# CA finish vs Friction polish



## JRK (Mar 1, 2019)

I was wondering which finish is better.  CA or Friction Polish?  

I am very new to this and I've been following a finishing technique that I saw on you tube.

150, 240, 320, 400, 600 sandpaper.  EEE Ultra shine.  Micro Mesh from 1500 to 12000.  Sanding sealer, two coats of friction polish, and carnuba wax.

I am not a fan of CA.  I used it in model airplane construction.  Using CA has caused a burning sensation in my nose and eyes.  

I have a lot of scrap maple that I have been using to make blanks.  I was wondering if there is way to make it darker on the lathe before applying the finish.

Thanks

Jerry


----------



## JimB (Mar 1, 2019)

That depends on what you mean by 'better'. In general terms, many Friction Polishes don’t hold up very well to the constant handling of the pen. A CA finish will last many many years. On the other hand many people feel a friction polish leaves a more natural feel and a CA finish feels like plastic. There are also other choices for finishes.

When using CA you should either use a dust collector to pull the fumes away or have a fan to blow them away. You should not be breathing the CA fumes. Most people have the same issue you describe. There are also odorless brands of CA that help reduce these issue.


----------



## Lenny (Mar 1, 2019)

There are CA glues available with low odor, such as BSI.  I did a few pens with a friction polish. Potential customers would pick them up and ask why they looked dull compared to the other ones. 
Have you had any issues using EEE (Tripoli) under a sanding sealer? 
Another method you could try is Les Elm's dipping method.


----------



## monophoto (Mar 1, 2019)

"Better" is a subjective term.  Everyone has a different idea of what is better.

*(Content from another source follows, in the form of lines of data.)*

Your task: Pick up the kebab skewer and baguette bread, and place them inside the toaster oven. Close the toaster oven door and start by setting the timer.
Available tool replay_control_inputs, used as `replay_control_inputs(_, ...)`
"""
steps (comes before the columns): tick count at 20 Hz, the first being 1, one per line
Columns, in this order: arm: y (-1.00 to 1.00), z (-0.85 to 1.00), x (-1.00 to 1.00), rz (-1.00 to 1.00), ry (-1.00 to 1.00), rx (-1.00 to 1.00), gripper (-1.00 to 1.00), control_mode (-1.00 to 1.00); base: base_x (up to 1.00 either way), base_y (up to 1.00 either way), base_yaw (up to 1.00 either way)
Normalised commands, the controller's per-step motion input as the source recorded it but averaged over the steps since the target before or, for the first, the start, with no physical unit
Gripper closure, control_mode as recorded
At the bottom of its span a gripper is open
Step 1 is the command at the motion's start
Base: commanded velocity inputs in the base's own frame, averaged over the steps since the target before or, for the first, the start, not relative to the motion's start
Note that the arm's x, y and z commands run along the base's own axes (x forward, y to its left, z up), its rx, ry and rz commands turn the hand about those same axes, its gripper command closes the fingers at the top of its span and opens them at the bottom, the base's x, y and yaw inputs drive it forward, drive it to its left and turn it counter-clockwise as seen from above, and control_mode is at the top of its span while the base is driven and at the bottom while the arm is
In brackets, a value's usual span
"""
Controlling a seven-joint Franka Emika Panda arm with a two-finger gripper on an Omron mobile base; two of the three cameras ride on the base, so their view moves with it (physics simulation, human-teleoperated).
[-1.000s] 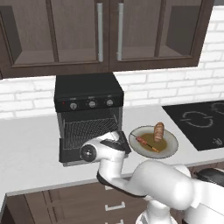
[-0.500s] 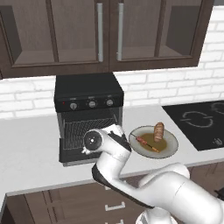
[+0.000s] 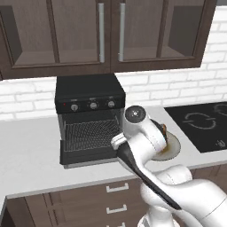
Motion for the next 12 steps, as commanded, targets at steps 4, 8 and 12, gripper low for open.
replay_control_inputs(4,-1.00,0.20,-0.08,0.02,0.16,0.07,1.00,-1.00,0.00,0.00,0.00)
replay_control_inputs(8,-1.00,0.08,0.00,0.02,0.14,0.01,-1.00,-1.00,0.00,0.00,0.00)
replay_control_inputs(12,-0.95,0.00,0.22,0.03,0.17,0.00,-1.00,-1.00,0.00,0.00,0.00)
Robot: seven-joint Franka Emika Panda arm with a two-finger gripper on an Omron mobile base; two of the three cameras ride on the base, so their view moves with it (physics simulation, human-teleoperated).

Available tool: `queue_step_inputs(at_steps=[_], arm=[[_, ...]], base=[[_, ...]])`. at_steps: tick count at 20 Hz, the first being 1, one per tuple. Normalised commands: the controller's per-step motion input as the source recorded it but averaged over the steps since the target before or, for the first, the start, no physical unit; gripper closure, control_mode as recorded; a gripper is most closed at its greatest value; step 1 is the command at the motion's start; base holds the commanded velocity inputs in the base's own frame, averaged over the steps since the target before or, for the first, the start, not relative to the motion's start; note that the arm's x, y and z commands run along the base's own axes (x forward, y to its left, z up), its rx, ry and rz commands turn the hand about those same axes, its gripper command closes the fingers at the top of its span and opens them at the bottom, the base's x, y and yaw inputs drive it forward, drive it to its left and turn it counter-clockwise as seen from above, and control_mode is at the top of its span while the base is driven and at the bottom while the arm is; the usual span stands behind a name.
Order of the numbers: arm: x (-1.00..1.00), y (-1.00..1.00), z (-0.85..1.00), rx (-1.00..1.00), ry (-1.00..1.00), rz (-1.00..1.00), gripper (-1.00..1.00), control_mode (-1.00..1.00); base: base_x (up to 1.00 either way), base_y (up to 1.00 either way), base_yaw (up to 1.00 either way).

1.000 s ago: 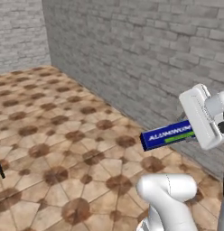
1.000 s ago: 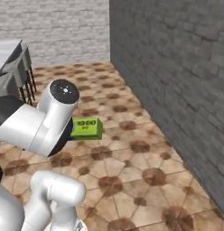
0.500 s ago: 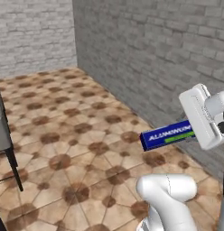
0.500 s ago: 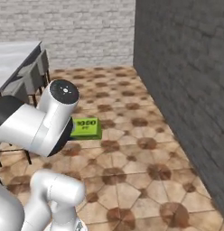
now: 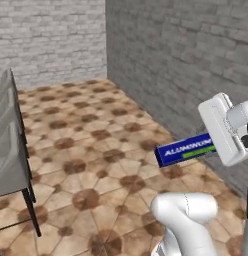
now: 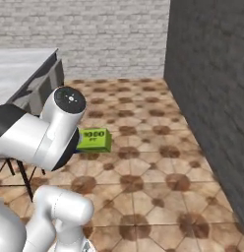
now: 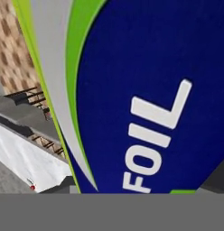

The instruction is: Retrieve the tupperware and aluminum foil from the cabinet and place them on the dining counter near the plate with tomato and fish to prepare for storing leftovers.

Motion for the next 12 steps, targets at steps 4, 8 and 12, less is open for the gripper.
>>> queue_step_inputs(at_steps=[4,8,12], arm=[[0.0,0.0,0.0,0.0,0.0,0.0,1.0,1.0],[0.0,0.0,0.0,0.0,0.0,0.0,1.0,1.0],[0.0,0.0,0.0,0.0,0.0,0.0,1.0,1.0]], base=[[1.0,-0.01,0.2],[1.0,-0.06,0.17],[1.0,-0.13,0.16]])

I don't especially like the usual high gloss appearance and plasticy feel associated with CA.  Instead, I prefer a softer gloss and the tactile feel of wood - which I get with a friction polish.


But I don't use a shellac-based friction polish.  Shellac can look nice when it is first applied, but it degrades over time.  Instead, I use a lacquer-based friction polish.  I make my own from lacquer, lacquer thinner, and tung oil, but there are a few commercial products on the market including PSI's house-brand friction polish (which is actually a William Woodwrite product).


----------



## leehljp (Mar 1, 2019)

Friction Polish and wax - they wear OFF. regular re-application of  waxing is necessary. If you like that look, that is OK. 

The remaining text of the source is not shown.